Exercise details: Among the entries, find the lines with the string "parts" and copy them.

Record excerpts:
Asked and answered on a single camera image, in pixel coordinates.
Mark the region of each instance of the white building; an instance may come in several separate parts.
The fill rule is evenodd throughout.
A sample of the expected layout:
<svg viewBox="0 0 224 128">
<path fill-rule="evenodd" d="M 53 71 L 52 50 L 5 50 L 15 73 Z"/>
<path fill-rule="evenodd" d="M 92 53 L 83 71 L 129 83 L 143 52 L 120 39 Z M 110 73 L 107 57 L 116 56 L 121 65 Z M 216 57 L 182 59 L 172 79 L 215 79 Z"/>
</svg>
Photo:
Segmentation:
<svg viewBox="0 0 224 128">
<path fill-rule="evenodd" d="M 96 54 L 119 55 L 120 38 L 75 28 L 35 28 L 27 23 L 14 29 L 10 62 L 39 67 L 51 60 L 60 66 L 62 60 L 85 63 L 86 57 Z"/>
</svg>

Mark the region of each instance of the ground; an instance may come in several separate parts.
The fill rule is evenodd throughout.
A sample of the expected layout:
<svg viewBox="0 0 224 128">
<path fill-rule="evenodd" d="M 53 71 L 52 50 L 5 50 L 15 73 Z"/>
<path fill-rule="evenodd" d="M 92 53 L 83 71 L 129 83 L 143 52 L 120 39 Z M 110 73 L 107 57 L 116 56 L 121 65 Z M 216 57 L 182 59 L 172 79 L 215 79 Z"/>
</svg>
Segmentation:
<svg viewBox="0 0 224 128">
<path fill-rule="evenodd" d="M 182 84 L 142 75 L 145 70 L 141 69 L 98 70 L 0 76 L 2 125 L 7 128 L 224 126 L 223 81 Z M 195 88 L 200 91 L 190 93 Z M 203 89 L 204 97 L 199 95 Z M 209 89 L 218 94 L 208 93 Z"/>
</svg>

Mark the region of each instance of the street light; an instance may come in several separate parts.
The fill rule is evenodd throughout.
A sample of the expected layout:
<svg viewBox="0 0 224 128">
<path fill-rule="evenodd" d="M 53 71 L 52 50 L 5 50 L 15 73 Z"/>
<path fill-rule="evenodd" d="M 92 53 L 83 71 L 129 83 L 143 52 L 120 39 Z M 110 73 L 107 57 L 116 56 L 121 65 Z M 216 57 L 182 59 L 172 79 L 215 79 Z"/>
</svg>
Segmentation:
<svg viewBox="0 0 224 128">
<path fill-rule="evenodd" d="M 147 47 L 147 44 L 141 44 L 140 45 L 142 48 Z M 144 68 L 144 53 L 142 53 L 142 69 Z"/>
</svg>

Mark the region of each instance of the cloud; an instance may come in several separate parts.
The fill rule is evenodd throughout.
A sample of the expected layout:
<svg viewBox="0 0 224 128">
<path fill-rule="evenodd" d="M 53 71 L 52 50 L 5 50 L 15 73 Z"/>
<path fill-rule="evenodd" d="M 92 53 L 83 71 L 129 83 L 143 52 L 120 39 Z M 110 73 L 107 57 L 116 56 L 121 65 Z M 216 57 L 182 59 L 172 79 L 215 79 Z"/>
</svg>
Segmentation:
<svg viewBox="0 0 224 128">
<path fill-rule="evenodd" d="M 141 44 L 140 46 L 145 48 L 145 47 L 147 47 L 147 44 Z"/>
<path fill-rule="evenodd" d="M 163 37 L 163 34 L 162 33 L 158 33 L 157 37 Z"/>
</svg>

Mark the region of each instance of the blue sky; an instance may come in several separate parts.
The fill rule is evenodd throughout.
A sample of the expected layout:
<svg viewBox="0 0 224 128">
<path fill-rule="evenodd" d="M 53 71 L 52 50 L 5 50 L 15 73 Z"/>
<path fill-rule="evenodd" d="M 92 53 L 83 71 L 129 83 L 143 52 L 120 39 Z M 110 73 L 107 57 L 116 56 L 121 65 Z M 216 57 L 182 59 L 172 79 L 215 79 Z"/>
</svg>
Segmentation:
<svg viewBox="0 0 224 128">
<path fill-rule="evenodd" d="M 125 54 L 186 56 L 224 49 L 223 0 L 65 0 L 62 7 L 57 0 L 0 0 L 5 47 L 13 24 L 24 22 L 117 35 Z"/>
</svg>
--
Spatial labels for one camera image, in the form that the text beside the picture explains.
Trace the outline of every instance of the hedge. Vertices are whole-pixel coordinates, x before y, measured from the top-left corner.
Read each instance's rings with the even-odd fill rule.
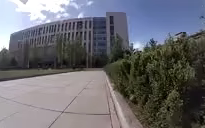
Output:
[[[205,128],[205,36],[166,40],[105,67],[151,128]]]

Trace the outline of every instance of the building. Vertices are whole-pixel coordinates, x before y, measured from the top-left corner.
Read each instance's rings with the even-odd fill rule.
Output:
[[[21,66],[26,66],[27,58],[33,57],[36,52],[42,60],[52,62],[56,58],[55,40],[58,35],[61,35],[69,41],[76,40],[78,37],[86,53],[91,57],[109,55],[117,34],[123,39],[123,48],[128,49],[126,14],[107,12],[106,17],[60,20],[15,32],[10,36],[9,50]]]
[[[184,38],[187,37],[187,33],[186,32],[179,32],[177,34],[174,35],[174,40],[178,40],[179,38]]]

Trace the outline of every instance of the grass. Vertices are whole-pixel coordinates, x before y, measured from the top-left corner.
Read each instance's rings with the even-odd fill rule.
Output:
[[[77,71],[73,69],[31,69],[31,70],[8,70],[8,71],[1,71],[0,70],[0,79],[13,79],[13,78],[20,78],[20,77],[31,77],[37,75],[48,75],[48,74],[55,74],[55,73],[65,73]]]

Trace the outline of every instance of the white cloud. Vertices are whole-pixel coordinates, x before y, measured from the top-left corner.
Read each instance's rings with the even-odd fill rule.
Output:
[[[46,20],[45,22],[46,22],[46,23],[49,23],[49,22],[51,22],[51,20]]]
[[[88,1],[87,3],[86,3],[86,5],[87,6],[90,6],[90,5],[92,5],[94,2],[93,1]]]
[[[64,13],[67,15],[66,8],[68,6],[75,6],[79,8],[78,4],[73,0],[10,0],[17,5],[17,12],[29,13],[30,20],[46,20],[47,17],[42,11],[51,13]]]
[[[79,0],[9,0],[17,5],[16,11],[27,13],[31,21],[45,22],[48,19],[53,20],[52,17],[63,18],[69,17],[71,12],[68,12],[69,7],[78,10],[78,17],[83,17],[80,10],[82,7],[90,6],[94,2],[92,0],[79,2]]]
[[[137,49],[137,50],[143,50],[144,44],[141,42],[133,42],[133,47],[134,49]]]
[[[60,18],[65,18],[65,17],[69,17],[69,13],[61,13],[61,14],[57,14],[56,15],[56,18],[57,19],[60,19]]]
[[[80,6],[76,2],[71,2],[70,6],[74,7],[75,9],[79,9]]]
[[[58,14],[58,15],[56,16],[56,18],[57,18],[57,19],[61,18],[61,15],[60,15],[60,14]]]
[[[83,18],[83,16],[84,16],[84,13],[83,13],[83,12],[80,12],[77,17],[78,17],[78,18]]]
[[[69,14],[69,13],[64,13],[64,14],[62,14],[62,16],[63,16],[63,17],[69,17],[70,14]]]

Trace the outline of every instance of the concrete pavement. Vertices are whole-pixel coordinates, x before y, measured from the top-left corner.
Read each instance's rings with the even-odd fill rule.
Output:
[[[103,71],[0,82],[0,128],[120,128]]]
...
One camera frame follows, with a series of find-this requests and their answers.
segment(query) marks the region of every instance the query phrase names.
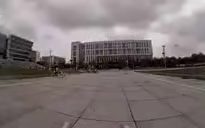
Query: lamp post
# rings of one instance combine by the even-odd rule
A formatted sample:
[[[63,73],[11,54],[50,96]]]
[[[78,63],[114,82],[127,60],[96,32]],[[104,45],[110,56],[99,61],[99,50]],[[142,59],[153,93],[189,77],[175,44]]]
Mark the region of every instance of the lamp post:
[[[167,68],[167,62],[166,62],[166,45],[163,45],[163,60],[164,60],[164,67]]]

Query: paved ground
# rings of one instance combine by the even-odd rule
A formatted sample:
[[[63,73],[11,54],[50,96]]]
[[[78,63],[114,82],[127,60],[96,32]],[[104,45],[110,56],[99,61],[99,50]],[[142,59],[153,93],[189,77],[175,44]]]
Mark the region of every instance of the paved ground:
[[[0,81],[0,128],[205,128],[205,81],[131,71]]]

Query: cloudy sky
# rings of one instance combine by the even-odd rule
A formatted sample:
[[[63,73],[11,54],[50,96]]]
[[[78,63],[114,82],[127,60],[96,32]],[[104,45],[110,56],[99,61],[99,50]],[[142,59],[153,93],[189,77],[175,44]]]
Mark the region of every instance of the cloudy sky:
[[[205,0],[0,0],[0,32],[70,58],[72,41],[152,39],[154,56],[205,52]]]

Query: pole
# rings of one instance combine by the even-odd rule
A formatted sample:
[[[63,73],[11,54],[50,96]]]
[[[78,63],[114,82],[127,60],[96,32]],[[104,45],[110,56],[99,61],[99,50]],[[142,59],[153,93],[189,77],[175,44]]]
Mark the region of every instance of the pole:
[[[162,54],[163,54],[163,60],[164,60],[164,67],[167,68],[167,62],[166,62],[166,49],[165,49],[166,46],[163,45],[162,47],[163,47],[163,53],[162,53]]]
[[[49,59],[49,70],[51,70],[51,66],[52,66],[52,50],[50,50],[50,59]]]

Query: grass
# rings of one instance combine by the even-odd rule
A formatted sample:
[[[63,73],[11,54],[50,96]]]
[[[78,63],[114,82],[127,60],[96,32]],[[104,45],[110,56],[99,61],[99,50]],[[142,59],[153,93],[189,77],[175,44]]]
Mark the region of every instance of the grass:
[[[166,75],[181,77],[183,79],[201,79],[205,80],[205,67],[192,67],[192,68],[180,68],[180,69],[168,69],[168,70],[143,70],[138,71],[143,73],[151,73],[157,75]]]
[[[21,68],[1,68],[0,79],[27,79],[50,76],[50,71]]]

Output of the task:
Mark the region of each instance of the white building; an instance may come in several separate parts.
Mark the region of each instance of the ground; an instance may come in several separate parts.
Mark the region of each instance of the street light; an instance may come in several separate parts.
Mark the region of each instance of the cloud; an instance may come in several separate parts.
Mark the region of each instance of the blue sky; an instance may come in several separate parts.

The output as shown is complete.